DIRECTIONS FOR THIS TASK ▸ Wherever a picture appears in the data below, omit it, and restate everything else word for word.

—————

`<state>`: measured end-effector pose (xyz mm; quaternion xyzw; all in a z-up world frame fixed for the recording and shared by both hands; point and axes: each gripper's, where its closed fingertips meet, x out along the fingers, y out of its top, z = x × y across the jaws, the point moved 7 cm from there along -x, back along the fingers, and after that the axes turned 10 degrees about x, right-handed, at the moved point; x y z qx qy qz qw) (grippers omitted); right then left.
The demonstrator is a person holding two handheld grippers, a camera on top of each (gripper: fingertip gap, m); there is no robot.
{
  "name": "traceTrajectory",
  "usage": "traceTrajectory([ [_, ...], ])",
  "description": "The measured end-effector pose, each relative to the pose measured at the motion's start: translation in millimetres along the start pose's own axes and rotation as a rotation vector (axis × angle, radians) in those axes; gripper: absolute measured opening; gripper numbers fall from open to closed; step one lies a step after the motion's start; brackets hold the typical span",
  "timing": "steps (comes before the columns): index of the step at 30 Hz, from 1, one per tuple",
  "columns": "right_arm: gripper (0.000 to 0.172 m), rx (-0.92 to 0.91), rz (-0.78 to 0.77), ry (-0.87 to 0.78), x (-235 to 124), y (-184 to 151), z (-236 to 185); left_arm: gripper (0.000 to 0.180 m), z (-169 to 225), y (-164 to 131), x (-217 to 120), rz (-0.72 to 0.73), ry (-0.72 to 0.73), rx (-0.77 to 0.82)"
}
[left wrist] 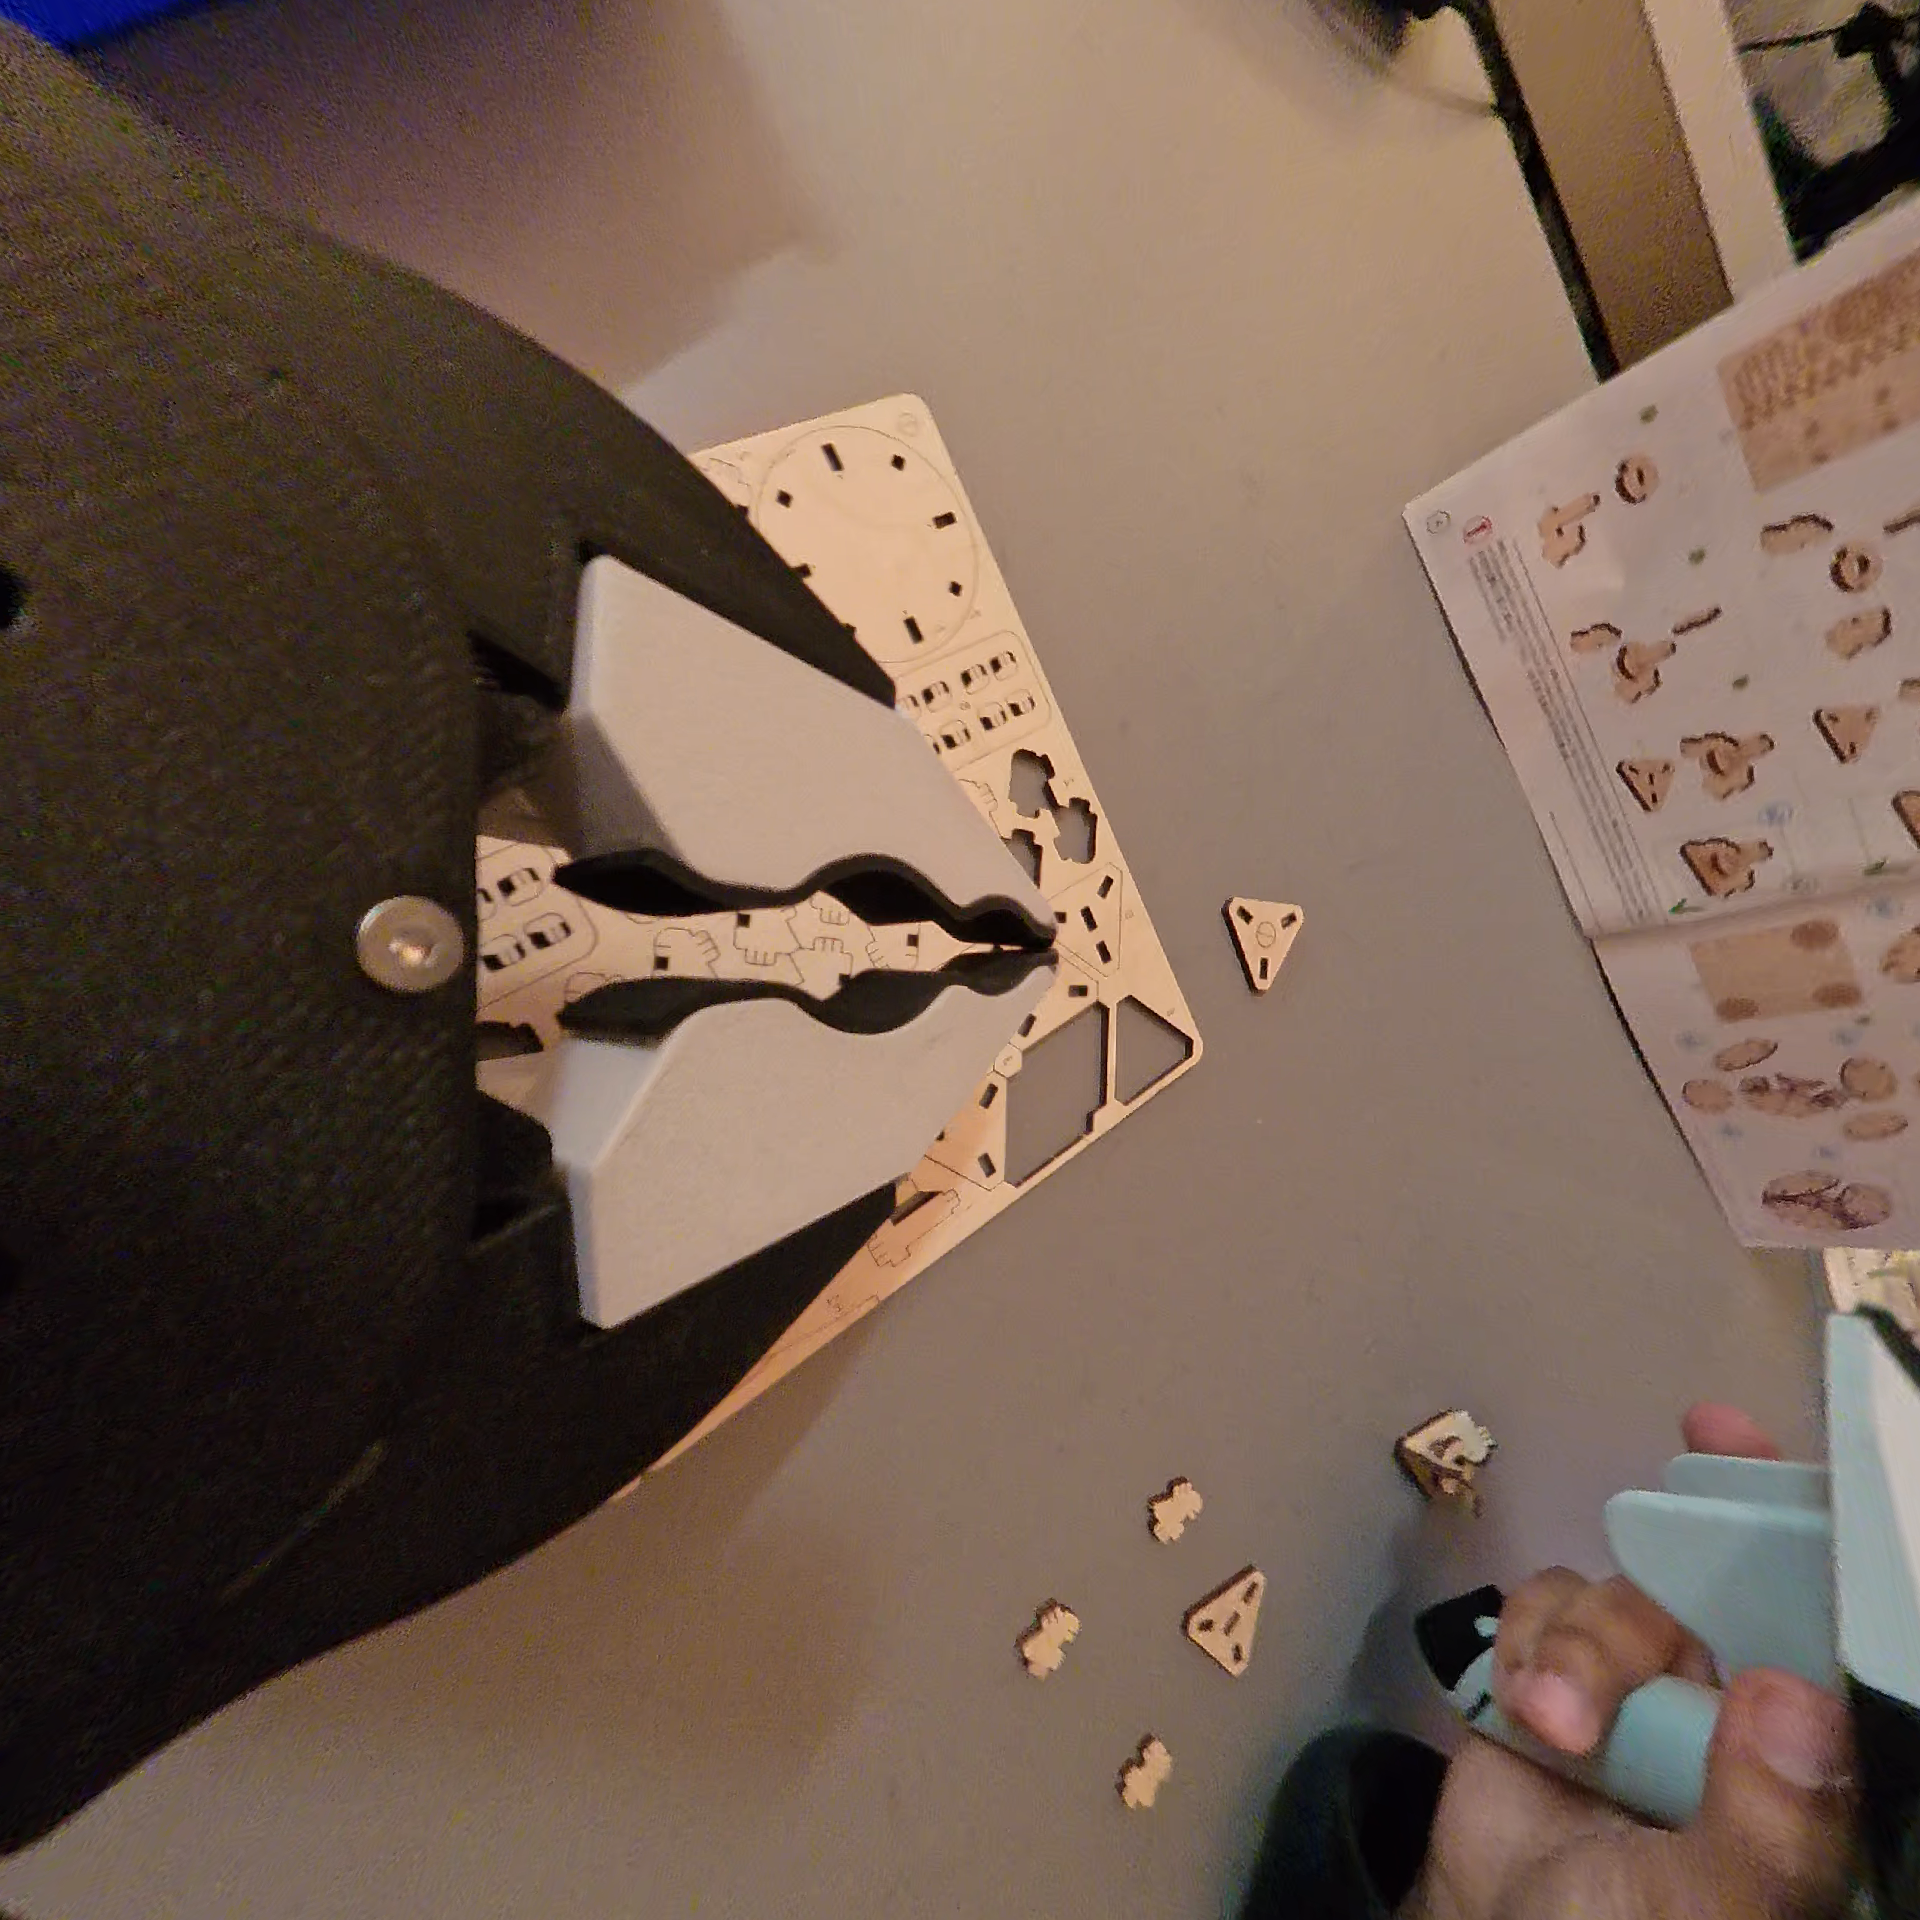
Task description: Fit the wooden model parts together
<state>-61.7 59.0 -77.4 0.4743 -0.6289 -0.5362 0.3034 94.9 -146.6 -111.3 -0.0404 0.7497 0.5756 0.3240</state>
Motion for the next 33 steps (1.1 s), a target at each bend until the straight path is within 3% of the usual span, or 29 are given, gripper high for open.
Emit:
traceTrajectory([
  [6,0.009,-0.010,-0.010,0.000,1.3,-1.9,-1.2,0.000,-11.2,2.1,-17.4,0.019,0.042,-0.062],
  [12,0.013,-0.061,-0.059,0.006,3.3,-4.7,-2.9,0.000,-11.0,-3.6,-11.6,-0.047,0.072,-0.032],
  [16,0.028,-0.276,-0.463,0.200,-6.2,-26.2,-24.1,0.000,-9.4,-8.1,-5.6,-0.129,0.124,0.033],
  [19,0.027,-0.358,-0.641,0.371,-23.7,-48.6,-51.4,0.000,-6.3,-6.7,-1.2,-0.118,0.105,0.032],
  [22,0.027,-0.387,-0.760,0.474,-34.3,-66.7,-68.3,0.000,-4.0,-5.9,1.9,-0.096,0.083,0.016],
  [26,0.030,-0.289,-0.928,0.664,-53.1,-80.0,-86.4,0.000,-4.7,-6.5,1.9,-0.090,0.083,0.009],
  [33,0.024,-0.340,-0.970,0.600,-58.1,-93.4,-82.4,0.000,-7.8,-6.8,-1.1,-0.053,0.082,-0.017],
])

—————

EXERCISE SOLUTION ▸
`<state>`: measured end-effector pose (xyz mm; quaternion xyzw; all in a z-up world frame fixed for the recording and shared by both hands; point and axes: each gripper's, where its closed fingertips meet, x out along the fingers, y out of its top, z = x × y across the jaws, the point moved 7 cm from there along -x, back along the fingers, and after that the axes turned 10 degrees about x, right-handed, at the moved point; x y z qx qy qz qw) (grippers omitted); right then left.
The demonstrator is a person holding two handheld grippers, a camera on top of each (gripper: fingertip gap, m); there is no robot.
{
  "name": "traceTrajectory",
  "usage": "traceTrajectory([ [_, ...], ])",
  "description": "The measured end-effector pose, each relative to the pose measured at the motion's start: translation in millimetres along the start pose's own axes and rotation as a rotation vector (axis × angle, radians) in those axes; gripper: absolute measured opening; gripper numbers fall from open to closed; step one lies a step after the motion's start; brackets hold the typical span",
  "timing": "steps (comes before the columns): index of the step at 30 Hz, from 1, one per tuple",
  "columns": "right_arm: gripper (0.000 to 0.172 m), rx (-0.92 to 0.91), rz (-0.78 to 0.77), ry (-0.87 to 0.78), x (-235 to 124), y (-184 to 151), z (-236 to 185); left_arm: gripper (0.000 to 0.180 m), z (-169 to 225), y (-164 to 131), x (-217 to 120), rz (-0.72 to 0.73), ry (-0.72 to 0.73), rx (-0.77 to 0.82)"
}
[left wrist] 
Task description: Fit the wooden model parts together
<state>-61.7 59.0 -77.4 0.4743 -0.6289 -0.5362 0.3034 94.9 -146.6 -111.3 -0.0404 0.7497 0.5756 0.3240</state>
Motion for the next 33 steps (1.1 s), a target at each bend until the straight path is within 3% of the usual span, or 29 are given, gripper high for open.
Emit:
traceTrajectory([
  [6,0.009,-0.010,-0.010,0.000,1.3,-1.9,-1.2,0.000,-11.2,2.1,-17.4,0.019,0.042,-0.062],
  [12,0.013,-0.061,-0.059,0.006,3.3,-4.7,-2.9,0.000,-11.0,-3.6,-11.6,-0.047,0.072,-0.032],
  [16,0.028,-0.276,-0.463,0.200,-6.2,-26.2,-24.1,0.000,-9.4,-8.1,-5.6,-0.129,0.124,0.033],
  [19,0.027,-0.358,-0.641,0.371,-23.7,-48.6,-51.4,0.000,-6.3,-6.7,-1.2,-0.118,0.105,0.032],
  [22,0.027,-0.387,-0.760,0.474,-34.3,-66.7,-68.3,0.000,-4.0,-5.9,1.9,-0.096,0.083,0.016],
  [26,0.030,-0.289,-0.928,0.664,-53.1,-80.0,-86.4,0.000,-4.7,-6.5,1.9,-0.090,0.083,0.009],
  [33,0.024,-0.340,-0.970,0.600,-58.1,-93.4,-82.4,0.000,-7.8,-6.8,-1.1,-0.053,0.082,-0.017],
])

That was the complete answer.